Elizabeth was now securely established upon her throne. It is true that
Mary Queen of Scots had not renounced her pretensions, but there was no
immediate prospect of her making any attempt to realize them, and very little
hope for her that she would be successful, if she were to undertake it. There
were other claimants, it is true, but their claims were more remote and
doubtful than Mary's. These conflicting pretensions were likely to make the
country some trouble after Elizabeth's death, but there was very slight
probability that they would sensibly molest Elizabeth's possession of the
throne during her lifetime, though they caused her no little anxiety.
The reign which Elizabeth thus commenced was one of the longest, most
brilliant, and, in many respects, the most prosperous in the whole series
presented to our view in the long succession of English sovereigns. Elizabeth
continued a queen for forty-five years, during all which time she remained a
single lady; and she died, at last, a venerable maiden, seventy years of age.
It was not for want of lovers, or, rather, of admirers and suitors, that
Elizabeth lived single all her days. During the first twenty years of her
reign, one half of her history is a history of matrimonial schemes and
negotiations. It seemed as if all the marriageable princes and potentates of
Europe were seized, one after another, with a desire to share her seat upon
the English throne. They tried every possible means to win her consent. They
dispatched embassadors; they opened long negotiations; they sent her
ship-loads of the most expensive presents: some of the nobles of high rank in
her own realm expended their vast estates, and reduced themselves to poverty,
in vain attempts to please her. Elizabeth, like any other woman, loved these
attentions. They pleased her vanity, and gratified those instinctive impulses
of the female heart by which woman is fitted for happiness and love. Elizabeth
encouraged the hopes of those who addressed her sufficiently to keep them from
giving up in despair and abandoning her. And in one or two cases she seemed
to come very near yielding. But it always happened that, when the time
arrived in which a final decision must be made, ambition and desire of power
proved stronger than love, and she preferred continuing to occupy her lofty
position by herself, alone.
[See Elizabeth's Lovers: Famous favorites of Queen Elizabeth: Leicester,
Hatton, and Essex]
Philip of Spain, the husband of her sister Mary, was the first of these
suitors. He had seen Elizabeth a good deal in England during his residence
there, and had even taken her part in her difficulties with Mary, and had
exerted his influence to have her released from her confinement. As soon as
Mary died and Elizabeth was proclaimed, one of her first acts was, as was very
proper, to send an embassador to Flanders to inform the bereaved husband of
his loss. It is a curious illustration of the degree and kind of affection
that Philip had borne to his departed wife, that immediately on receiving
intelligence of her death by Elizabeth's embassador, he sent a special
dispatch to his own embassador in London to make a proposal to Elizabeth to
take him for her husband!
Elizabeth decided very soon to decline this proposal. She had ostensible
reasons, and real reasons for this. The chief ostensible reason was, that
Philip was so inveterately hated by all the English people, and Elizabeth was
extremely desirous of being popular. She relied solely on the loyalty and
faithfulness of her Protestant subjects to maintain her rights to the
succession, and she knew that if she displeased them by such an unpopular
Catholic marriage, her reliance upon them must be very much weakened. They
might even abandon her entirely. The reason, therefore, that she assigned
publicly was, that Philip was a Catholic, and that the connection could not,
on that account, be agreeable to the English people.
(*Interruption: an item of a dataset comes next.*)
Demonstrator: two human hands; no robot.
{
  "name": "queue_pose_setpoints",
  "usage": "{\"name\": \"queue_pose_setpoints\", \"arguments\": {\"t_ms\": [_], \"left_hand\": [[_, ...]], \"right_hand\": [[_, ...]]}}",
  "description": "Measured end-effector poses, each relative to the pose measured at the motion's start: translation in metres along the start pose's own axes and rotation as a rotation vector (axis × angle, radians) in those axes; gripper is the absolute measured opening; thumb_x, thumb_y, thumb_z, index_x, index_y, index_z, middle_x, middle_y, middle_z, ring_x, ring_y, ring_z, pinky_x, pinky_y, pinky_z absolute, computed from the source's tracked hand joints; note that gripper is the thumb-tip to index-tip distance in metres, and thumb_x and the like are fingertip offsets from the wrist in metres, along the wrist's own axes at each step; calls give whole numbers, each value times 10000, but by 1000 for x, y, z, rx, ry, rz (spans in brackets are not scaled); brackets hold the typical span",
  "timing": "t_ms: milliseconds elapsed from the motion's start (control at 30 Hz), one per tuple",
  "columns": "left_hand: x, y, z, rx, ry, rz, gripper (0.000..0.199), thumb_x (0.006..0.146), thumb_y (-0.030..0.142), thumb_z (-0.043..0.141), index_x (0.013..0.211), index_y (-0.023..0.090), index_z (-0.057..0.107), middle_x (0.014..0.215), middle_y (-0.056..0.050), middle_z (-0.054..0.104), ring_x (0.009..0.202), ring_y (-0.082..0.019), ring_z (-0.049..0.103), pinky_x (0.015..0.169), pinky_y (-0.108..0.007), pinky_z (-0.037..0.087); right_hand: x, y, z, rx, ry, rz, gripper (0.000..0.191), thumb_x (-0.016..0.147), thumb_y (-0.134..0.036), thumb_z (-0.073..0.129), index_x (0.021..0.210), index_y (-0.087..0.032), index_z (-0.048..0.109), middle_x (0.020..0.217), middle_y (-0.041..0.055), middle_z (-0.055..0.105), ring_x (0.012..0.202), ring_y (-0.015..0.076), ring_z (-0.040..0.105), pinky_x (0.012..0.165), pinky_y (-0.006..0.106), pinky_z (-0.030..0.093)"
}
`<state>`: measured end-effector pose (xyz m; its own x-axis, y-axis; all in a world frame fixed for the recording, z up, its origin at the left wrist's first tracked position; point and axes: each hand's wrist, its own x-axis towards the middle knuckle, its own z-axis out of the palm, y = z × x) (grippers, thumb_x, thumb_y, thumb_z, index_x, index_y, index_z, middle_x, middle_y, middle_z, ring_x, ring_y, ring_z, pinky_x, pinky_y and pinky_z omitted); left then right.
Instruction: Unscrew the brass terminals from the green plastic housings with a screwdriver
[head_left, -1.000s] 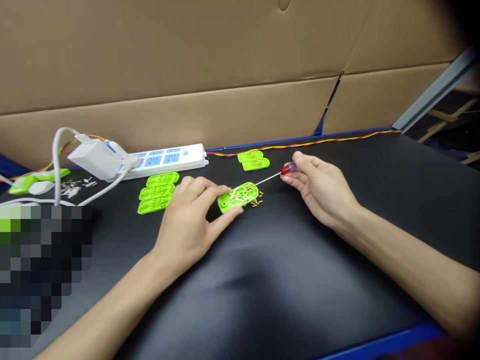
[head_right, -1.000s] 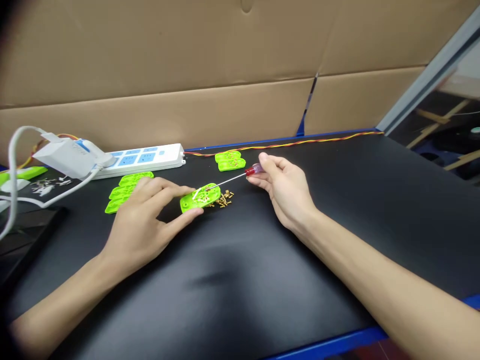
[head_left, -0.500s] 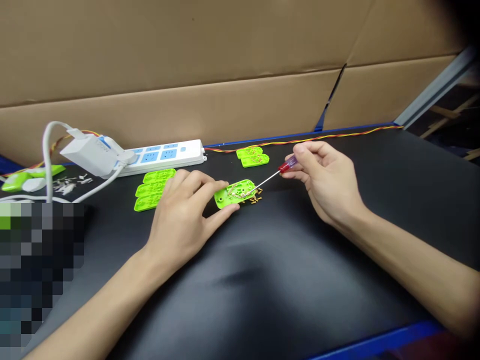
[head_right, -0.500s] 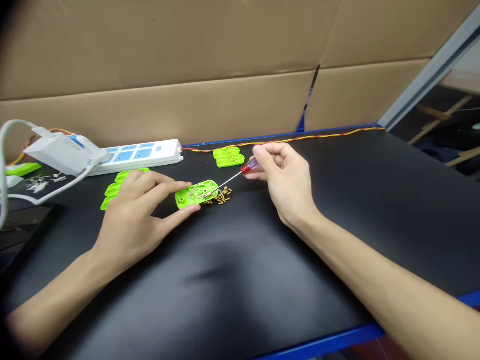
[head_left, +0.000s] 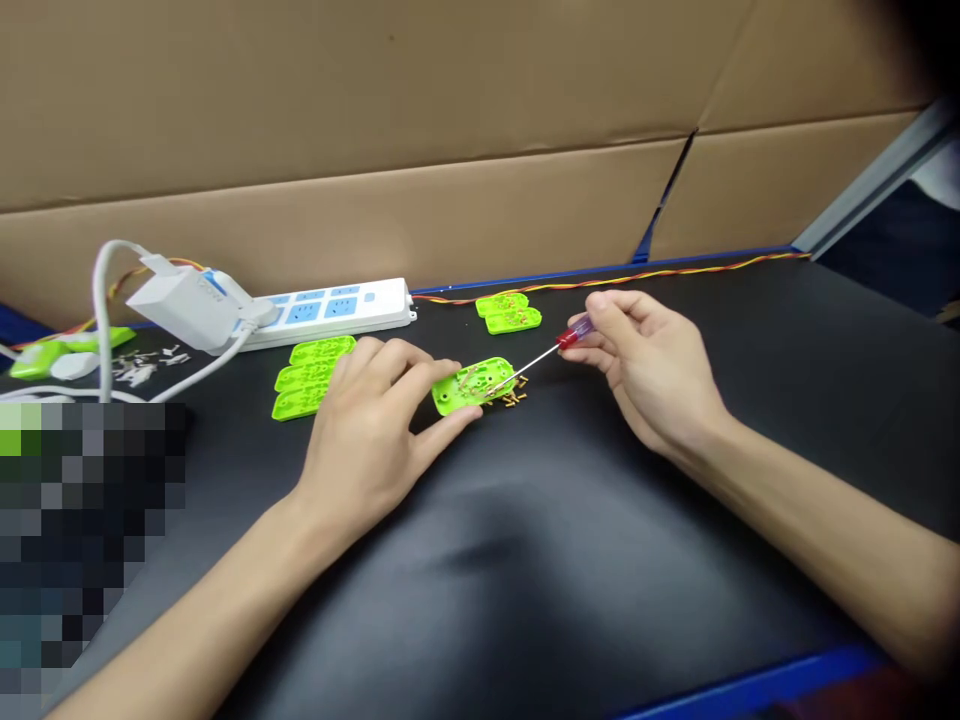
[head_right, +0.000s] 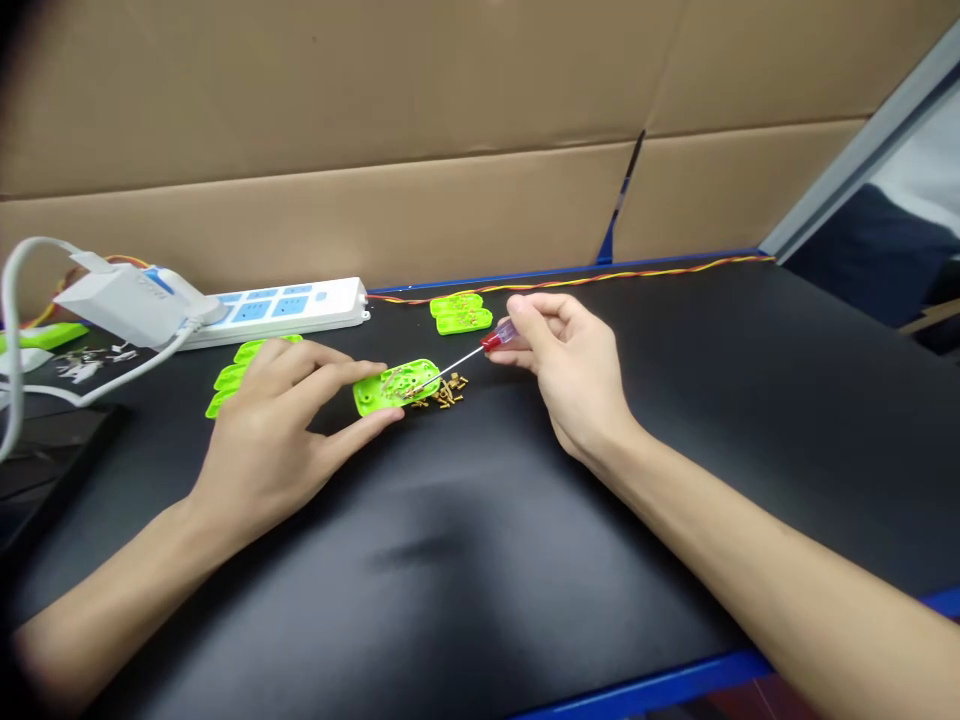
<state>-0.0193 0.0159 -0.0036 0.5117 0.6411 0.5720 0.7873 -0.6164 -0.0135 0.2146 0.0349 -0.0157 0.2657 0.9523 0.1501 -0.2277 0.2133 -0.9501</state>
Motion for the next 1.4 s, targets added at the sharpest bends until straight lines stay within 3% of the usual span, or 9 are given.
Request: {"name": "queue_pose_setpoints", "arguments": {"t_ms": [200, 433, 867, 1133, 1400], "left_hand": [[-1, -1, 0, -3, -1, -28, 318, 898, 421, 613, 1066, 156, 661, 940, -78, 641, 866, -232, 539, 805, -380, 469], [-1, -4, 4, 55, -25, 6, 346, 894, 415, 616, 1115, 153, 667, 959, -87, 636, 884, -248, 535, 790, -385, 459], [2, -2, 6, 167, 54, 186, 284, 924, 265, 582, 1178, 147, 628, 1017, -112, 613, 885, -242, 531, 739, -360, 433], [5, -2, -1, 316, 94, 318, 260, 940, 210, 540, 1189, 197, 614, 1034, -87, 647, 896, -245, 536, 781, -374, 403], [6, -11, -1, 288, -20, 127, 272, 940, 346, 543, 1150, 206, 645, 1031, -112, 643, 948, -290, 561, 763, -411, 429]], "right_hand": [[2, 3, -5, 46, -16, 122, 225, 804, -378, 729, 813, -169, 647, 770, -7, 647, 714, 76, 660, 691, 188, 607], [1, -1, -2, -20, 27, -54, 205, 814, -386, 713, 853, -197, 644, 801, -13, 664, 724, 90, 672, 701, 235, 623], [-5, -5, 6, -133, 7, -303, 193, 806, -357, 730, 884, -230, 606, 803, -33, 666, 728, 99, 693, 678, 234, 638], [-14, -15, 10, -204, 6, -362, 139, 827, -286, 710, 894, -232, 601, 834, -25, 663, 795, 116, 707, 696, 237, 634], [-18, -17, 10, -230, -23, -464, 117, 826, -196, 705, 885, -242, 614, 812, -36, 668, 707, 96, 704, 685, 220, 606]]}}
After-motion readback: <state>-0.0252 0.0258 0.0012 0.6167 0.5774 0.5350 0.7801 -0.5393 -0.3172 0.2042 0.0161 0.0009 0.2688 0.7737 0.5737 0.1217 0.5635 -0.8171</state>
Among the real reasons was one of a very peculiar nature. It happened
that there was an objection to her marriage with Philip similar to the one
urged against that of Henry with Catharine of Aragon. Catharine had been the
wife of Henry's brother. Philip had been the husband of Elizabeth's sister.
Now Philip had offered to procure the pope's dispensation, by which means this
difficulty would be surmounted. But then all the world would say, that if
this dispensation could legalize the latter marriage, the former must have
been legalized by it, and this would destroy the marriage of Anne Boleyn, and
with it all Elizabeth's claims to the succession. She could not, then, marry
Philip, without, by the very act, effectually undermining all her own rights
to the throne. She was far too subtle and wary to stumble into such a pitfall
as that.
Elizabeth rejected this and some other offers, and one or two years
passed away. In the mean time, the people of the country, though they had no
wish to have her marry such a stern and heartless tyrant as Philip of Spain,
were very uneasy at the idea of her not being married at all. Her life would,
of course, in due time, come to an end, and it was of immense importance to
the peace and happiness of the realm that, after her death, there should be no
doubt about the succession. If she were to be married and leave children,
they would succeed to the throne without question; but if she were to die
single and childless, the result would be, they feared, that the Catholics
would espouse the cause of Mary Queen of Scots, and the Protestants that of
some Protestant descendant of Henry VII., and thus the country be involved in
all the horrors of a protracted civil war.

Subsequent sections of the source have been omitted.